━━━━━ Task input ━━━━━
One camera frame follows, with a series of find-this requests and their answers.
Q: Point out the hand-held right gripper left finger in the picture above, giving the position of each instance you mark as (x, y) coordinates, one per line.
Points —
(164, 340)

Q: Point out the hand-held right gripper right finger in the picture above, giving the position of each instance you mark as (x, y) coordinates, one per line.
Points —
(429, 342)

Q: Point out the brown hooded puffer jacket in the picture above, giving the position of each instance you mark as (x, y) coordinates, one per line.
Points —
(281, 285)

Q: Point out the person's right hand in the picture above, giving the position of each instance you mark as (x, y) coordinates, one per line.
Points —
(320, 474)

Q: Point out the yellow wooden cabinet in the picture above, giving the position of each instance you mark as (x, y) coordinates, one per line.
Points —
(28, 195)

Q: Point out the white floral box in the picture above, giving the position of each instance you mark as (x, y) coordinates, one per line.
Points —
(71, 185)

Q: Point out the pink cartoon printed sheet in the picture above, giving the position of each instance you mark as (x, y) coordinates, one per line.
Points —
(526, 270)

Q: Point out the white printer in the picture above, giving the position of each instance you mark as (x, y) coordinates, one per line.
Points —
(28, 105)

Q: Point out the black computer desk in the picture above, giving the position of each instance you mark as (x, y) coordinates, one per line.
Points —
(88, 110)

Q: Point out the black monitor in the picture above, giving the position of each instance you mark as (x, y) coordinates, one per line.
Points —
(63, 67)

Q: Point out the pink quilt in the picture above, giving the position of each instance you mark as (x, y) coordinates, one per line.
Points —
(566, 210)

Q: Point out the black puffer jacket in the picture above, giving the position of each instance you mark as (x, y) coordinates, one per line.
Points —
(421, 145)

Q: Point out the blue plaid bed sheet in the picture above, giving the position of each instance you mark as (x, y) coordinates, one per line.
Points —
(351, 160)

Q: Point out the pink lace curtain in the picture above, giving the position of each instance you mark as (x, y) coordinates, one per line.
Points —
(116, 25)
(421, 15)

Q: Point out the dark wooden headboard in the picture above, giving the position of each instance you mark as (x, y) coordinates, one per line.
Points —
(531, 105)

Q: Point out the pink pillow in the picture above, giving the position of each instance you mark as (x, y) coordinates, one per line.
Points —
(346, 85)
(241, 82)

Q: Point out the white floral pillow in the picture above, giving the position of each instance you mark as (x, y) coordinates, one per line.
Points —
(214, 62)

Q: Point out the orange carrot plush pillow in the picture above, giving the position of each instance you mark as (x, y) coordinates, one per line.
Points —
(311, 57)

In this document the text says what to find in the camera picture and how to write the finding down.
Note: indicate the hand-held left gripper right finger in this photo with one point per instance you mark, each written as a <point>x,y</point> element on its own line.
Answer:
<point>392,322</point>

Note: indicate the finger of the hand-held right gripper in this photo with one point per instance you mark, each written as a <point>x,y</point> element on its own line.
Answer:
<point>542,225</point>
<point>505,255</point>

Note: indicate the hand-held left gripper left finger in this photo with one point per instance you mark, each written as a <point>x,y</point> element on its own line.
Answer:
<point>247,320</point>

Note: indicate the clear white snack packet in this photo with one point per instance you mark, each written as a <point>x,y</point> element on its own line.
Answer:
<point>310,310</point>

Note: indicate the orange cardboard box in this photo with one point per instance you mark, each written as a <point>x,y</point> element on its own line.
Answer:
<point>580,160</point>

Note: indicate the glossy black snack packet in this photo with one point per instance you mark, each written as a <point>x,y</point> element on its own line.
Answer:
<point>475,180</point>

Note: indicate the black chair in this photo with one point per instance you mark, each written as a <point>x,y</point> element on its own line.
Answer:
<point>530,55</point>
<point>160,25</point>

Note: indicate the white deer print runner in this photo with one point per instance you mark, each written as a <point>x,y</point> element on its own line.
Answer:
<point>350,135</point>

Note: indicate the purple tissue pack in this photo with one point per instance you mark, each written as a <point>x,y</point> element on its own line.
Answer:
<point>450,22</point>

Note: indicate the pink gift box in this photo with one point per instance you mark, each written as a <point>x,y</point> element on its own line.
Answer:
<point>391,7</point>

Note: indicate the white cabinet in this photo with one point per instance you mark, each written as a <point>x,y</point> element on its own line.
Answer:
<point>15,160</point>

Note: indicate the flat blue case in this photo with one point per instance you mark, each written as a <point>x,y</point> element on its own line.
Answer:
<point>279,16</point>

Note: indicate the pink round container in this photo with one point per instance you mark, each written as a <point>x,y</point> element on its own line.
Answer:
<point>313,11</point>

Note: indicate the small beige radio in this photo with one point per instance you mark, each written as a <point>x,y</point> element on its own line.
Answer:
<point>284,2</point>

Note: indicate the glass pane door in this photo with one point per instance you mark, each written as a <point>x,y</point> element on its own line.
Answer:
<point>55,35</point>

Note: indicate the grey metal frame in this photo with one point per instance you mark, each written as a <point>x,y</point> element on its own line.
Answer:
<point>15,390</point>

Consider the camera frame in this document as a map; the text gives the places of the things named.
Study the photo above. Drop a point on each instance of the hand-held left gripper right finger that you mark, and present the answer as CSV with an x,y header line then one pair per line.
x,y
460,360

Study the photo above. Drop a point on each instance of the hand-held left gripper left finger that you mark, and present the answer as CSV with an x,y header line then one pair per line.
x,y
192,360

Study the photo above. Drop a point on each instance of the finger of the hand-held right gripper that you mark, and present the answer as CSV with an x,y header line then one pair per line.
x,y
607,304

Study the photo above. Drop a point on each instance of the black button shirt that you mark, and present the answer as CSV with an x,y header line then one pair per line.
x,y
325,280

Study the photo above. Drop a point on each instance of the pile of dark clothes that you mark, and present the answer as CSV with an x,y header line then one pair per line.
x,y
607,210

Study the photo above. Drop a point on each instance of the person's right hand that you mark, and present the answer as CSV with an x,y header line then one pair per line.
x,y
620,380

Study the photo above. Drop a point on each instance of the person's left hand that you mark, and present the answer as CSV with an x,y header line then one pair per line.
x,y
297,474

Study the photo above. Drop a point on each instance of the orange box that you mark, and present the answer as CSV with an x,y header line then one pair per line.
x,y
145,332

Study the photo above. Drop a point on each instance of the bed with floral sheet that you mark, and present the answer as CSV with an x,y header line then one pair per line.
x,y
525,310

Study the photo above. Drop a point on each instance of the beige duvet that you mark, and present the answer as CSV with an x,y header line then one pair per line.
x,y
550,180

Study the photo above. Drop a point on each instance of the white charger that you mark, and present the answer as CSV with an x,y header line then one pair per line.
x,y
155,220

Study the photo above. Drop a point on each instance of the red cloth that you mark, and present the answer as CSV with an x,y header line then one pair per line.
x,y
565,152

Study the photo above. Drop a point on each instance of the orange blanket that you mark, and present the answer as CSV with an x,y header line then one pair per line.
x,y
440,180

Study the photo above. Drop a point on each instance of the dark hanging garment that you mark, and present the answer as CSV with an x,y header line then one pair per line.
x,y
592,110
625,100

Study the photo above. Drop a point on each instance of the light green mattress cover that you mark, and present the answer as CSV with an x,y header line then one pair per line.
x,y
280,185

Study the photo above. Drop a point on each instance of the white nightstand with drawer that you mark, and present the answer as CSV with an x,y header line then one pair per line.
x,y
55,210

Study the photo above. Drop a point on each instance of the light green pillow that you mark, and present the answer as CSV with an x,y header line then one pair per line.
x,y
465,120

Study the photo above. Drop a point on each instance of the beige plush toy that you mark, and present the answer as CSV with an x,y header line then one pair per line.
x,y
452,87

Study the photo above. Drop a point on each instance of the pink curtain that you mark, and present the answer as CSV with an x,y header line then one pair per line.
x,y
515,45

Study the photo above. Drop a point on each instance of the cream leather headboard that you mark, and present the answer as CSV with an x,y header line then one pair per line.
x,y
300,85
━━━━━
Aim of the task:
Wherever a line in the entries above holds "camera", copy that line.

Response area:
One camera frame follows, with a series of find-this requests and their answers.
In this document the text says what to find in the camera picture and how to write the finding down.
Consider the camera frame in this document as a map; the text gives the places of the things named.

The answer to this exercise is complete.